### Requirement
Report all lines of the data below that hold the word "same".

### Information shown
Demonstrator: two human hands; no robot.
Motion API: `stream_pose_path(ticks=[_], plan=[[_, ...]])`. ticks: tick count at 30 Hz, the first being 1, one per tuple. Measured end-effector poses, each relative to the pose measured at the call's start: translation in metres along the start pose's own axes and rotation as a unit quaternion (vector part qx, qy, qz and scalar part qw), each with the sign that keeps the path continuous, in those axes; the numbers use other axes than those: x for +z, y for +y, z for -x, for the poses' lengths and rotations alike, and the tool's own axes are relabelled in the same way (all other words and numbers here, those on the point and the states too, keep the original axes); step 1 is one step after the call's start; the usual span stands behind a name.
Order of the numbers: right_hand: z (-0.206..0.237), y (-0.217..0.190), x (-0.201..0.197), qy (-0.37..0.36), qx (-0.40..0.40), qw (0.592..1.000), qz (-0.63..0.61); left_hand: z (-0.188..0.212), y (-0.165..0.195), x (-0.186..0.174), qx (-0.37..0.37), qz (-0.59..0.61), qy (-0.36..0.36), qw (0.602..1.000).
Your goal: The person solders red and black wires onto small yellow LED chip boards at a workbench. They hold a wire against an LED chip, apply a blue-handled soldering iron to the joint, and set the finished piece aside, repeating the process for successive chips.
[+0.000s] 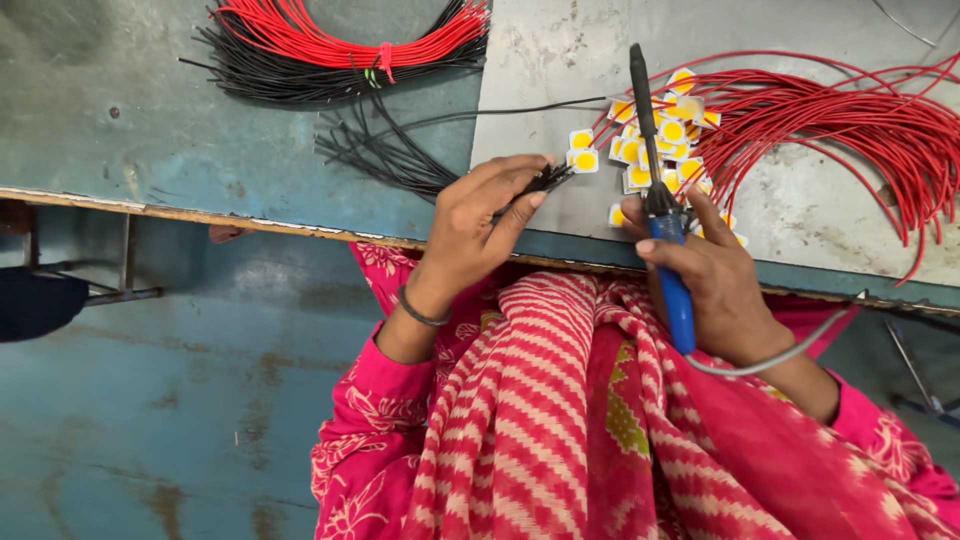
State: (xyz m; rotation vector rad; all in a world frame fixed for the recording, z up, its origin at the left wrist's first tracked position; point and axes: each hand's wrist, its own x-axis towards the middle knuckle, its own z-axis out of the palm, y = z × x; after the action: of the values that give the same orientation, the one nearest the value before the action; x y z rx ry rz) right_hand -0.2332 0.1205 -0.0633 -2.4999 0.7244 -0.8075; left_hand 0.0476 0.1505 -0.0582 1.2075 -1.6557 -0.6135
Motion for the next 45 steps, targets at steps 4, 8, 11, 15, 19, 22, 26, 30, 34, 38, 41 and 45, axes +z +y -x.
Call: stream_pose_path(ticks=[4,8,11,15,19,22,26,30,34,38,41,45], plan=[[-0.007,0.003,0.011,0.035,-0.007,0.999,-0.029,0.006,0.007,0.014,0.016,-0.016,0.040,0.999],[-0.008,0.003,0.018,0.067,0.005,0.995,-0.077,0.011,0.009,0.024,0.027,0.009,-0.024,0.999],[-0.007,0.002,0.021,0.081,0.019,0.993,-0.087,0.013,0.007,0.023,0.034,0.023,-0.040,0.998],[-0.009,0.001,0.022,0.088,0.019,0.991,-0.098,0.011,0.004,0.024,-0.019,0.036,-0.064,0.997],[-0.011,-0.002,0.020,0.090,0.024,0.991,-0.097,0.012,0.005,0.025,-0.017,0.017,-0.059,0.998],[-0.012,-0.004,0.019,0.091,0.023,0.991,-0.092,0.012,0.005,0.028,0.010,-0.006,-0.051,0.999],[-0.013,-0.005,0.020,0.098,0.016,0.991,-0.091,0.012,0.004,0.025,0.051,-0.056,-0.057,0.995],[-0.011,-0.004,0.022,0.094,0.027,0.990,-0.099,0.015,0.006,0.021,0.076,-0.132,-0.077,0.985],[-0.011,-0.005,0.021,0.088,0.031,0.990,-0.101,0.016,0.006,0.019,0.097,-0.159,-0.098,0.978],[-0.011,-0.005,0.019,0.089,0.023,0.992,-0.084,0.015,0.008,0.019,0.136,-0.202,-0.108,0.964],[-0.012,-0.005,0.018,0.087,0.023,0.993,-0.081,0.014,0.009,0.021,0.147,-0.222,-0.114,0.957],[-0.013,-0.007,0.015,0.082,0.028,0.993,-0.081,0.012,0.009,0.024,0.128,-0.231,-0.142,0.954]])
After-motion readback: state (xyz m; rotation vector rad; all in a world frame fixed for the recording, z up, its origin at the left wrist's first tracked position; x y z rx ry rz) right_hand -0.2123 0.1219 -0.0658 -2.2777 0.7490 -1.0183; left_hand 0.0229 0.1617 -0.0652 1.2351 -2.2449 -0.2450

### Response to the exercise
Motion API: `stream_pose_path(ticks=[_], plan=[[_, ...]])`. ticks: tick count at 30 Hz, the first being 1, one per tuple. Measured end-effector poses, each relative to the pose measured at the call's start: translation in metres along the start pose's own axes and rotation as a unit quaternion (vector part qx, qy, qz and scalar part qw), each with the sign that keeps the path continuous, in those axes; the numbers use other axes than those: x for +z, y for +y, z for -x, for the poses' lengths and rotations alike, and the tool's own axes are relabelled in the same way (all other words and numbers here, those on the point and the states too, keep the original axes); step 1 is one step after the call's start; the usual span stands behind a name.
State: (xyz m; rotation vector rad; all in a world frame fixed for the recording, z up, its origin at the left wrist's first tracked position; point and axes: each hand's wrist, its own x-axis towards the middle knuckle, its own z-axis out of the palm, y = z × x; after the action: of the values that give the same orientation, the one nearest the value before the action; x y z rx ry rz) right_hand -0.2332 0.1205 -0.0633 -2.4999 0.7244 -0.8075; left_hand 0.0476 0.1505 -0.0582 1.2075 -1.6557 -0.6135

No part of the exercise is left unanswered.